**What is required:** Your job with the data below: print everything from the line that holds "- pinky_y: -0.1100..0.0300" down to the line that holds "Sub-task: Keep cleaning", ends included, exactly, and nothing else.

**Provided entries:**
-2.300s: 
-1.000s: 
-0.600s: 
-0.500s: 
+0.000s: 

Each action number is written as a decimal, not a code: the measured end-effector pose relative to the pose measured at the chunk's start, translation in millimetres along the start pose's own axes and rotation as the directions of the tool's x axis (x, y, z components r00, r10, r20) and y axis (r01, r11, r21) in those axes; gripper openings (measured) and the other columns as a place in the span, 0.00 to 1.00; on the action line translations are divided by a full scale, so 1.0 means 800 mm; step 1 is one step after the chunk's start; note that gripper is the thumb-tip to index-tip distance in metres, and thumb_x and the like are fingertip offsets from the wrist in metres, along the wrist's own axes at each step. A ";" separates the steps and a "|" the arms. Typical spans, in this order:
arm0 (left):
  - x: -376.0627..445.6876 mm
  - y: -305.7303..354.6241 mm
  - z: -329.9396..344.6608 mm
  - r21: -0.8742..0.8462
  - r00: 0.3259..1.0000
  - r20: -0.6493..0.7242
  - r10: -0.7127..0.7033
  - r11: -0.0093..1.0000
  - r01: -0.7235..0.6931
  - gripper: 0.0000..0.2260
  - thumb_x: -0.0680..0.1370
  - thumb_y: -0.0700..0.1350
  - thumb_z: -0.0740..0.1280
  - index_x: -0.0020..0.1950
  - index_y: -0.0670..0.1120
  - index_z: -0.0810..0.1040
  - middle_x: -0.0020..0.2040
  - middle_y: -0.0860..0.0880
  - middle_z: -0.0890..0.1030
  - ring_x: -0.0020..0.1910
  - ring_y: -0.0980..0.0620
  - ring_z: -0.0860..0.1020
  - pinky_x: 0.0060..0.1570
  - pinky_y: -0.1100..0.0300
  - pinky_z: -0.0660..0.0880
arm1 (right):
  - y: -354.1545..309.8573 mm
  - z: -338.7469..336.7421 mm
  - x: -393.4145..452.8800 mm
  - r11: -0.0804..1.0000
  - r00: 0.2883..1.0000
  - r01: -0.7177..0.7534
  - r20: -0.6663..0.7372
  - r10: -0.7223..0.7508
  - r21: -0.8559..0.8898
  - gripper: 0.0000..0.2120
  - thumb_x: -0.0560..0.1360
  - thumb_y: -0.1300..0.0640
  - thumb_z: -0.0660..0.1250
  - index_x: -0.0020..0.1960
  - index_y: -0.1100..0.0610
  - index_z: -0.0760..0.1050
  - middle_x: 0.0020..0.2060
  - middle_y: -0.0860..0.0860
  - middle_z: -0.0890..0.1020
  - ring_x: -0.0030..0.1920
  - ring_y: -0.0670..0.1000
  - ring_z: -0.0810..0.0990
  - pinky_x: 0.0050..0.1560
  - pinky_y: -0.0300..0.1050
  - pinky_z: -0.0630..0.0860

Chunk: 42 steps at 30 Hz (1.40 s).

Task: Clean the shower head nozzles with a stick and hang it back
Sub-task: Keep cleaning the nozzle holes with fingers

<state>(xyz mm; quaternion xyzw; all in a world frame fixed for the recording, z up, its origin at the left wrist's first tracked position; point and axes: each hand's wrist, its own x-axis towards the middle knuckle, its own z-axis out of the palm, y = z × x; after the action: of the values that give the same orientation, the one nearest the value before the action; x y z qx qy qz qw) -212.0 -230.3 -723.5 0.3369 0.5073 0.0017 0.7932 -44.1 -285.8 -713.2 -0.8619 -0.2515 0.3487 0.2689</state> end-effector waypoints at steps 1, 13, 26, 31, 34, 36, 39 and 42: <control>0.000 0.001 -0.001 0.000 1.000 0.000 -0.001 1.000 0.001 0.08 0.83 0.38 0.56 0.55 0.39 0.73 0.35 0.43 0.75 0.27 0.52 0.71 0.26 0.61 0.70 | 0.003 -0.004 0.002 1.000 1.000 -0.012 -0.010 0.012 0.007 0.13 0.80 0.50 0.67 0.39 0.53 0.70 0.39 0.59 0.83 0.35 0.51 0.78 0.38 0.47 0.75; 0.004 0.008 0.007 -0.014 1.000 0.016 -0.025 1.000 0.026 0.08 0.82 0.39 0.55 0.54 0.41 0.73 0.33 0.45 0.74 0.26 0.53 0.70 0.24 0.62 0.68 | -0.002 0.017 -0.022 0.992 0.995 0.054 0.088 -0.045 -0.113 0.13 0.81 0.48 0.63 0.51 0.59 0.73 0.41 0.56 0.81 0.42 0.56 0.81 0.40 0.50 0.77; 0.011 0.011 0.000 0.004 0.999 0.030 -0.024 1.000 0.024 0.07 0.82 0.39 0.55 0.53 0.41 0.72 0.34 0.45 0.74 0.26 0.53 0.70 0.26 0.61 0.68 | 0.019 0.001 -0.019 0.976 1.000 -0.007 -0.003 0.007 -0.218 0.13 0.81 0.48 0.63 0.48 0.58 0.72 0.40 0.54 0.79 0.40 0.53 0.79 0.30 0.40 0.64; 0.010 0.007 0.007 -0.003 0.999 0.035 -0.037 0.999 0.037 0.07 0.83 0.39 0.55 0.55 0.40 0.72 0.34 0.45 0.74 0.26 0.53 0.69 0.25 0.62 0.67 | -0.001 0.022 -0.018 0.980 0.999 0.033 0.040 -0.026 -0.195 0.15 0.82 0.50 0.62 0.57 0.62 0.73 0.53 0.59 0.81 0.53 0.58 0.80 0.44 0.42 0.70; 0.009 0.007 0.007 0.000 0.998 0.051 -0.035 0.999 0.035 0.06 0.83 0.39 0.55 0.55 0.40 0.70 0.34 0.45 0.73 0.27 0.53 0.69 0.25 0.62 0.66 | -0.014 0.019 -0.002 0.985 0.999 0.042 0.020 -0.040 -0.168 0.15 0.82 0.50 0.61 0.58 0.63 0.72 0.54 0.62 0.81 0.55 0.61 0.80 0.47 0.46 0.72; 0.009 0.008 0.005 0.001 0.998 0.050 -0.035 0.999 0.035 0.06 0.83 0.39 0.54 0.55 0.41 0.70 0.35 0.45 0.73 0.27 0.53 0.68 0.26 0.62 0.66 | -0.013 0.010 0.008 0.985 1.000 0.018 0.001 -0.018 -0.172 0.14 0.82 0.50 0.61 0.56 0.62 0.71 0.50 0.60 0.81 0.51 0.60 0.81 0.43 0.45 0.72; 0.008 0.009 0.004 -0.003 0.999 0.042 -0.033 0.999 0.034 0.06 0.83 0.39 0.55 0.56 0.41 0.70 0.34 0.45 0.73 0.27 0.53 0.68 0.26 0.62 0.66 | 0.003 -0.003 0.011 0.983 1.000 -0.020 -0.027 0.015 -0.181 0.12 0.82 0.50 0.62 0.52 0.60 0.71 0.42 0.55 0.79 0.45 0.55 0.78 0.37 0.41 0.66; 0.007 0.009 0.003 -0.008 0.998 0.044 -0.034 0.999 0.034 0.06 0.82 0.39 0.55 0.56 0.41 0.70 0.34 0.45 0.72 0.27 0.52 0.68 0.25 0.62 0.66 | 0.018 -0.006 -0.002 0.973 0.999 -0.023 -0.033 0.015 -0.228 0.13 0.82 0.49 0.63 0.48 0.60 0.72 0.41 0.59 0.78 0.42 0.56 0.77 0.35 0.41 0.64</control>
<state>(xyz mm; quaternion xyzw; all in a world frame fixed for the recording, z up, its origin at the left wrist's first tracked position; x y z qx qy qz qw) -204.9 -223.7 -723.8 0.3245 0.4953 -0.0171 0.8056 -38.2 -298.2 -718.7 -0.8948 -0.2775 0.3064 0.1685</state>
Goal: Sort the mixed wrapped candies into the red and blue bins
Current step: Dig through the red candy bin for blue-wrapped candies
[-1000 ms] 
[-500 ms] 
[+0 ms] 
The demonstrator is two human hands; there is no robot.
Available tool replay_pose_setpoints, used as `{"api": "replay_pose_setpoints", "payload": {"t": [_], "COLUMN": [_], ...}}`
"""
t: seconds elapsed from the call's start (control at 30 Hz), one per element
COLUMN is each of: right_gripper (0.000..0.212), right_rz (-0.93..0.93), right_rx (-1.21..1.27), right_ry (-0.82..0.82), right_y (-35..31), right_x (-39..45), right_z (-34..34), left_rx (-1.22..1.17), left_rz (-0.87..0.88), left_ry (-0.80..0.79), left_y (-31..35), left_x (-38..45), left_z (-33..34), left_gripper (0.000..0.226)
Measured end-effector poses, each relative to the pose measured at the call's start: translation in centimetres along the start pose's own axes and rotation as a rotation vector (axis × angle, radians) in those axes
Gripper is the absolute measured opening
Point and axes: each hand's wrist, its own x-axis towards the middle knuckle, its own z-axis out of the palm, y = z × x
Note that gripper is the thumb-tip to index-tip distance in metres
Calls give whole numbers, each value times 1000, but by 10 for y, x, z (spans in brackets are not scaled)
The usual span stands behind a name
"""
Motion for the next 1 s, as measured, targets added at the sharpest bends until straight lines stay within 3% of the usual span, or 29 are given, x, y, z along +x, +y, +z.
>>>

**Written solution:**
  - pinky_y: -0.1100..0.0300
  - pinky_z: -0.0660..0.0880
arm1 (right):
  - y: -354.1545..309.8573 mm
  - z: -338.7469..336.7421 mm
  - x: -393.4145..452.8800 mm
  - r11: -0.0804..1.0000
  - r00: 0.2883..1.0000
  - r01: -0.7177..0.7534
  - r20: -0.6663..0.7372
  - r10: -0.7223..0.7508
  - r21: -0.8559..0.8898
  - gripper: 0.0000..0.2120
  - thumb_x: -0.0560..0.1360
  - thumb_y: -0.1300..0.0640
  - thumb_z: -0.0660..0.1250
  - index_x: -0.0020..0.1960
  - index_y: -0.1100..0.0610
  - index_z: -0.0760..0.1050
  - middle_x: 0.0020..0.2060
  - middle_y: -0.0860..0.0860
  - middle_z: -0.0890..0.1020
  - ring_x: -0.0030..0.1920
  - ring_y: -0.0670..0.1000
  - ring_z: -0.0810..0.0990
  - pinky_x: 0.0050..0.1560
  - pinky_y: -0.0300..0.1050
  - pinky_z: -0.0630..0.0860

Chunk: 42 steps at 30 Hz (1.40 s).

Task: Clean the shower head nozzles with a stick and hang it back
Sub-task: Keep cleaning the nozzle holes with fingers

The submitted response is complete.